Exactly reproduce the lines of the listing below from the one containing "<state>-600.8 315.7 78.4" through the one containing "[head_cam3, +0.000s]". Skip the images.

▸ **Extracted material**

•••••

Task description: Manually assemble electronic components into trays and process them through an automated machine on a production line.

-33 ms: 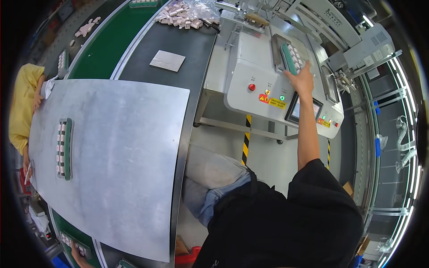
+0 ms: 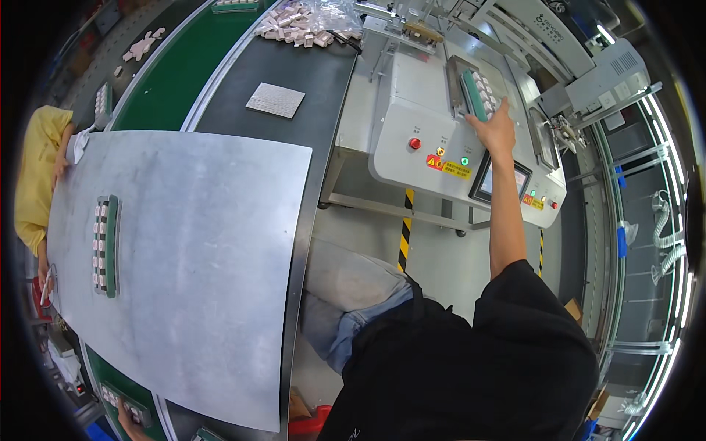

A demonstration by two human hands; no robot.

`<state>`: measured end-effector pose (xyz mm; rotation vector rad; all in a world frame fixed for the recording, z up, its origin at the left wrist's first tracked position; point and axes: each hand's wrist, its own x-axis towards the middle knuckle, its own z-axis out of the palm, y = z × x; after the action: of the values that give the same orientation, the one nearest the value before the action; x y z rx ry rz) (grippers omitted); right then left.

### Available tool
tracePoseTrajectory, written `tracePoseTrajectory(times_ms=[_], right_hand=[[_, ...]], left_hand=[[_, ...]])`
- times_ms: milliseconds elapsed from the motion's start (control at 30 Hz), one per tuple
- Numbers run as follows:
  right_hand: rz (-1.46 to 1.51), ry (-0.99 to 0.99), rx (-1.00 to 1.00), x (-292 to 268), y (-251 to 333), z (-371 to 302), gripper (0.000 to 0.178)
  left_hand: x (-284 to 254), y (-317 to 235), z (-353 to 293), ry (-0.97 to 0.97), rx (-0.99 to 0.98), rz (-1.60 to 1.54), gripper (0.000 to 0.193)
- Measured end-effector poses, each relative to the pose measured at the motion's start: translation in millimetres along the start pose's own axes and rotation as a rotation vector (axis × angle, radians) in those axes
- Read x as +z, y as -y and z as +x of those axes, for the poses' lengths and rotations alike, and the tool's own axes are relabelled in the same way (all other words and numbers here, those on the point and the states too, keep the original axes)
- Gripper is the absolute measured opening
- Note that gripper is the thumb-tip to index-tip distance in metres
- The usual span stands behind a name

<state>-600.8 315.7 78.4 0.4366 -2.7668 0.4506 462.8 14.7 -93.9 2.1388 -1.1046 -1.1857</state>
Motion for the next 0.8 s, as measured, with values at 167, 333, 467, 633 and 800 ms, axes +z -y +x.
tracePoseTrajectory(times_ms=[167,333,467,633,800], right_hand=[[-0.059,0.026,-0.019,17.6,17.0,14.2,0.113],[0.037,0.08,-0.007,17.0,21.7,27.0,0.125],[0.419,0.318,-0.108,8.7,-20.0,25.0,0.128],[0.602,0.317,-0.261,5.6,-56.6,19.8,0.112],[0.61,0.233,-0.322,29.8,-61.2,46.2,0.103]], left_hand=[[-44.1,11.2,-11.0,-0.118,-0.106,0.063,0.08],[-86.5,-4.4,-20.6,-0.247,-0.204,0.129,0.081],[-92.7,-28.6,-51.0,-0.485,-0.209,0.174,0.063],[-27.7,-67.0,-64.1,-0.674,-0.231,0.371,0.047],[-17.3,-88.7,-46.3,-0.942,-0.187,0.534,0.066]])
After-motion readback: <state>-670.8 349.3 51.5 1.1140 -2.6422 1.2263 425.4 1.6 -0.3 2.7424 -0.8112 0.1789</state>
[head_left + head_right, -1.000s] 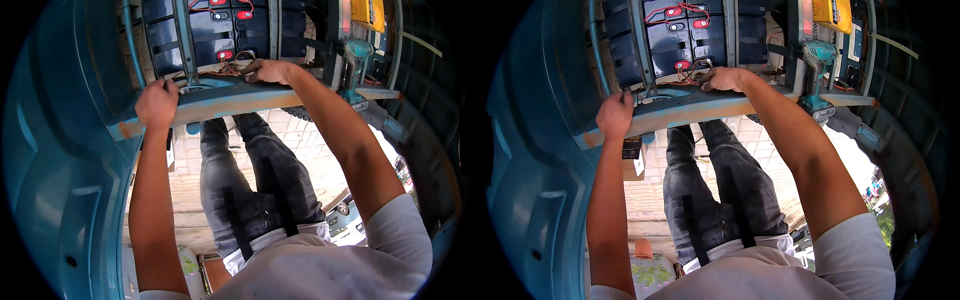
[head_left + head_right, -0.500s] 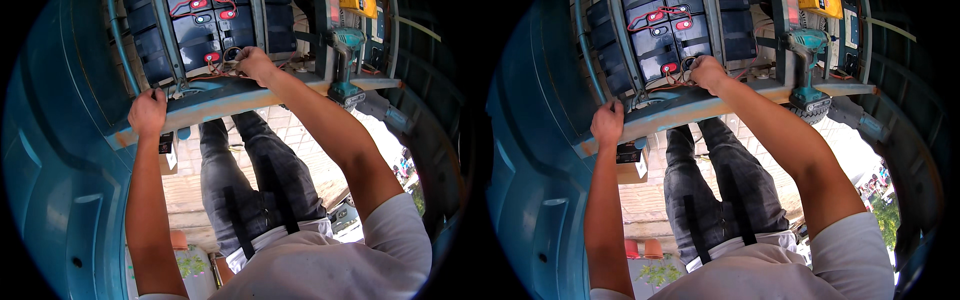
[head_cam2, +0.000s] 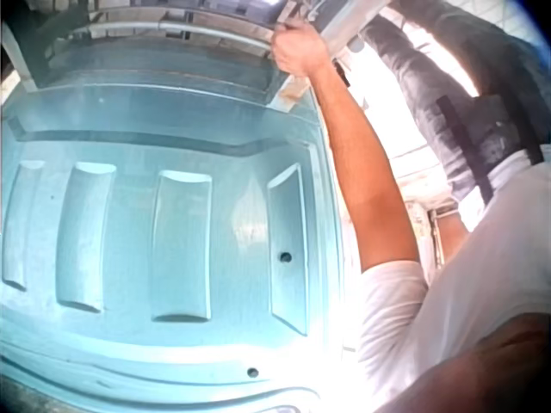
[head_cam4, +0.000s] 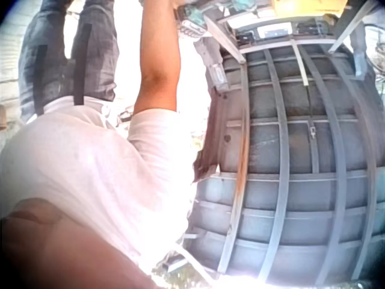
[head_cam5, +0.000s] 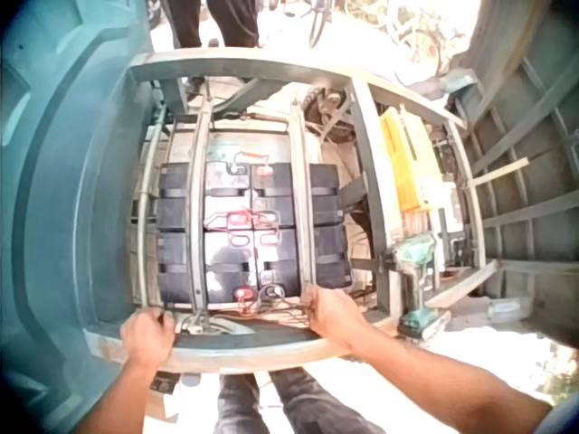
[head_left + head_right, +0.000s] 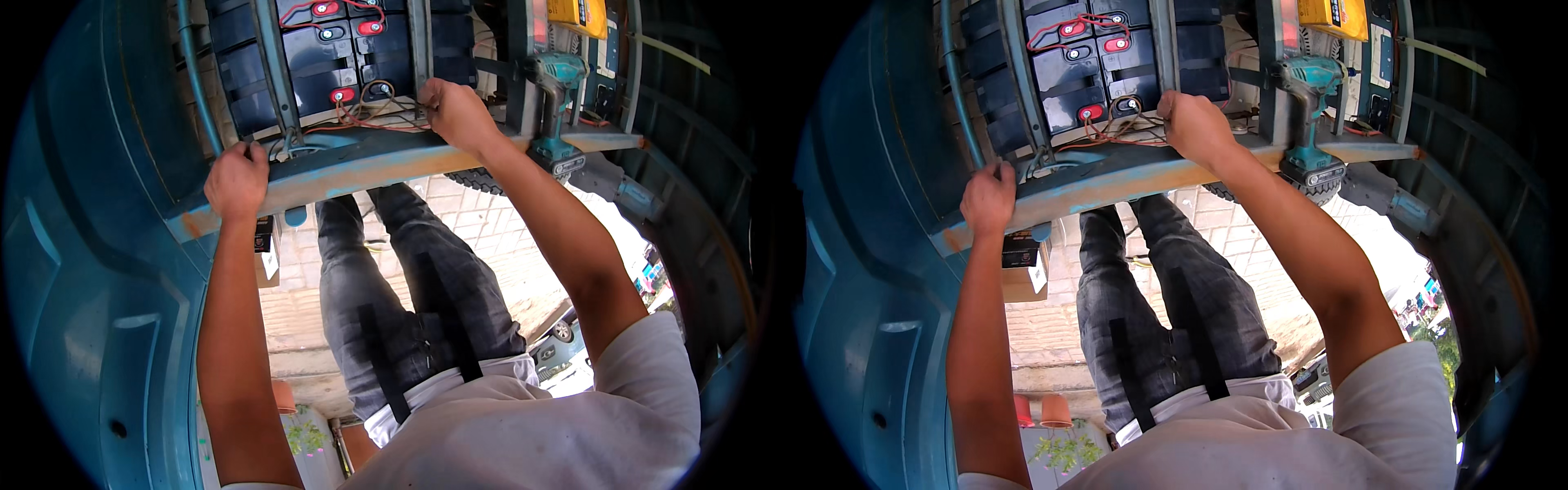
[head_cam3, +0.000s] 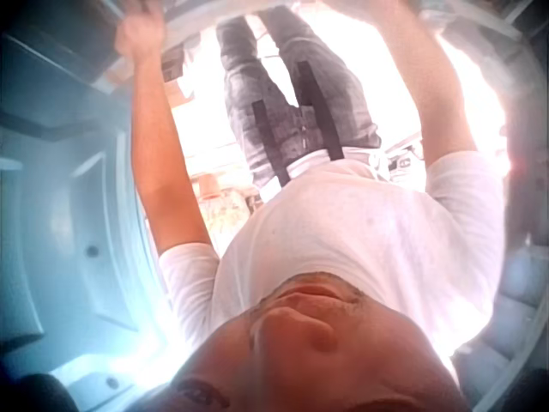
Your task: The person uses a cordless drill to tighten bolts on battery terminals inside a teal three-wheeled vehicle. They then retrieve a red wire from a box, connect it to the battery terminals, and secure it with the drill. Finally, they close the vehicle's hood.
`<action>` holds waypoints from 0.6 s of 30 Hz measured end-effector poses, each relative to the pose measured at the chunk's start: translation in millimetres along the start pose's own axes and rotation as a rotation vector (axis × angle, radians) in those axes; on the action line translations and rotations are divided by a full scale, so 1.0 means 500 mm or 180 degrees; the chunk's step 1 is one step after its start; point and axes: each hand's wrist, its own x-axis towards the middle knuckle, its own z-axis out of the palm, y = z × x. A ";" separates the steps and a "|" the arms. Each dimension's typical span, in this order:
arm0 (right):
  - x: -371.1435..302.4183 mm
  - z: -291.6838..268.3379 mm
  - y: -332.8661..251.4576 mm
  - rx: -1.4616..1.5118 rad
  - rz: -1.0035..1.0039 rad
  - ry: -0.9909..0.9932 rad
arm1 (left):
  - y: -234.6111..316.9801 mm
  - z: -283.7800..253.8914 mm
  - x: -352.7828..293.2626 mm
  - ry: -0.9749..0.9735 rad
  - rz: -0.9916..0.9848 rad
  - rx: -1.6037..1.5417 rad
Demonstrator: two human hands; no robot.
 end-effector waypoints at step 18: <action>0.065 -0.003 0.166 -0.0456 -0.0193 -0.0752 | 0.007 -0.006 0.000 -0.0072 -0.0054 0.0048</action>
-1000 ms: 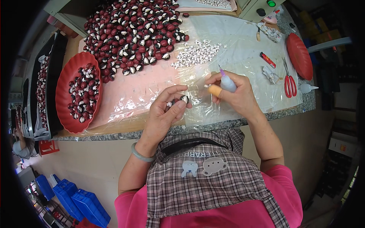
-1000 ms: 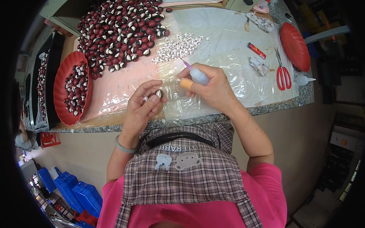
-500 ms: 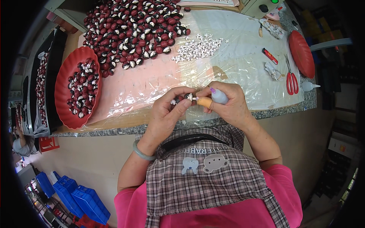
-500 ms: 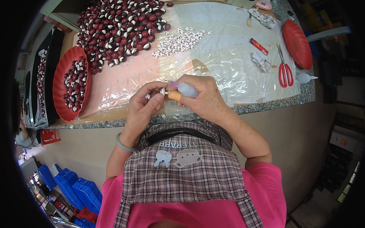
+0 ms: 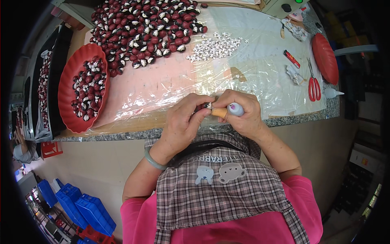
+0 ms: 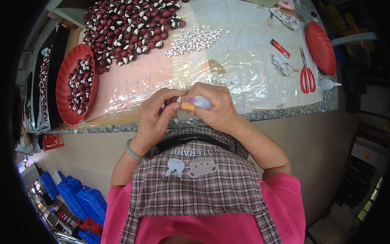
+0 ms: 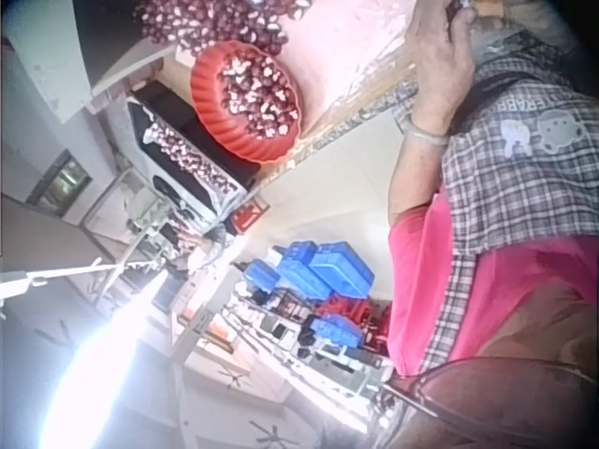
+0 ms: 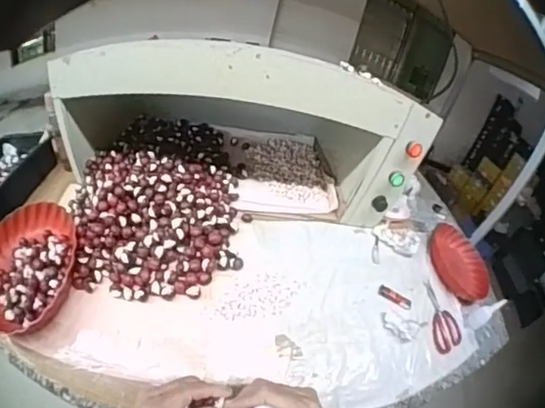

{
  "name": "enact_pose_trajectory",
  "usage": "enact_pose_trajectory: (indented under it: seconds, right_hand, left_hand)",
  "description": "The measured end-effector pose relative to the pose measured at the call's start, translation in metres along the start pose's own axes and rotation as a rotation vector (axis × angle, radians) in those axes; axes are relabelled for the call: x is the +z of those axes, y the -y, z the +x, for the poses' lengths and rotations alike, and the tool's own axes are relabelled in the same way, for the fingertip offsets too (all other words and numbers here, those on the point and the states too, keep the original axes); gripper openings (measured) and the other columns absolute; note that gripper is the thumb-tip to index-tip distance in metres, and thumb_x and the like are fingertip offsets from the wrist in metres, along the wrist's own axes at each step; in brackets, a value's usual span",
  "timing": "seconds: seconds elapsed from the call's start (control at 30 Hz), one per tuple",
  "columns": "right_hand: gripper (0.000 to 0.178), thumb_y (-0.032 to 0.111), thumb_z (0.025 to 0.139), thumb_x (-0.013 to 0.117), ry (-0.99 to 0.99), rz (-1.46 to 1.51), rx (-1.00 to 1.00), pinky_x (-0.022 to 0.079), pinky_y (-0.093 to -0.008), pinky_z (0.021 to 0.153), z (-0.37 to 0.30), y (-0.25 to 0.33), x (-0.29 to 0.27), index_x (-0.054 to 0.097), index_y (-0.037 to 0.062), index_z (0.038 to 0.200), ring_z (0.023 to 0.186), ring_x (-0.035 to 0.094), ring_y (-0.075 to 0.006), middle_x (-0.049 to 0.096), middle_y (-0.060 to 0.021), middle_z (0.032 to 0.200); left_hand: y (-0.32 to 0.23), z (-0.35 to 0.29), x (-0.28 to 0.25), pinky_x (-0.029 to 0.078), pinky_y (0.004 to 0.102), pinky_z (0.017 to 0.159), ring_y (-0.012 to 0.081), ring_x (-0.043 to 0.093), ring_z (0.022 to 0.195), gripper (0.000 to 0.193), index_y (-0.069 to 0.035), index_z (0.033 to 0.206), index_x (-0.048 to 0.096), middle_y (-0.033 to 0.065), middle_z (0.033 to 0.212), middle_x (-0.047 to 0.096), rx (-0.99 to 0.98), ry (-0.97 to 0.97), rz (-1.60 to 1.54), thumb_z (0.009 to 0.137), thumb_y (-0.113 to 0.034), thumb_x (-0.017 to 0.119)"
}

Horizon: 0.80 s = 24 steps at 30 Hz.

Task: Applying glue and small components to toy head parts at a factory workbench.

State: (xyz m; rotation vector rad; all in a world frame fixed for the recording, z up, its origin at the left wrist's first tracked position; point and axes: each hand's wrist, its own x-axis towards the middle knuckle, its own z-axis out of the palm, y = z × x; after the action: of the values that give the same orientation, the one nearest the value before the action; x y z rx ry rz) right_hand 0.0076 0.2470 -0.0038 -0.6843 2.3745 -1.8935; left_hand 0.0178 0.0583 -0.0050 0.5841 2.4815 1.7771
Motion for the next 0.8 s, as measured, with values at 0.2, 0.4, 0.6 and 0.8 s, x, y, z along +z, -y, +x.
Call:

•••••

▸ **Solution below**
<state>-600.8 315.7 78.4 0.4366 -2.7668 0.4506 462.8 14.7 -93.9 2.1388 -1.1046 -1.1857</state>
Motion for the next 0.8 s, as measured, with values at 167, 333, 467, 633 and 800 ms, axes +z -y +x.
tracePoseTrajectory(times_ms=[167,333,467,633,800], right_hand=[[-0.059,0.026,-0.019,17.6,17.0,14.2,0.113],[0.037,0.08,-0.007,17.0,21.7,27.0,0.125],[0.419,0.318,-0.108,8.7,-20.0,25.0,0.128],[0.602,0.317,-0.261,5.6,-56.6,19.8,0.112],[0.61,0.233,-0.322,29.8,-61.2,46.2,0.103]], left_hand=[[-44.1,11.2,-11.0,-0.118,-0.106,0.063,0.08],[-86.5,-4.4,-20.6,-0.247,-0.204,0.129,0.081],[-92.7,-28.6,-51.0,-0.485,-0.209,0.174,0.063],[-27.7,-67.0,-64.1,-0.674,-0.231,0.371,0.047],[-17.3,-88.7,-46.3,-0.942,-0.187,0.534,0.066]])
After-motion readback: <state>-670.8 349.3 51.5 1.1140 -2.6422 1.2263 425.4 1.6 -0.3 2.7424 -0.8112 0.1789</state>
[head_left + head_right, -1.000s] 
[head_left + head_right, -0.500s] 
[head_cam2, +0.000s] 
[head_cam4, +0.000s] 
[head_cam5, +0.000s] 
[head_left + head_right, +0.000s] 
[head_cam3, +0.000s] 

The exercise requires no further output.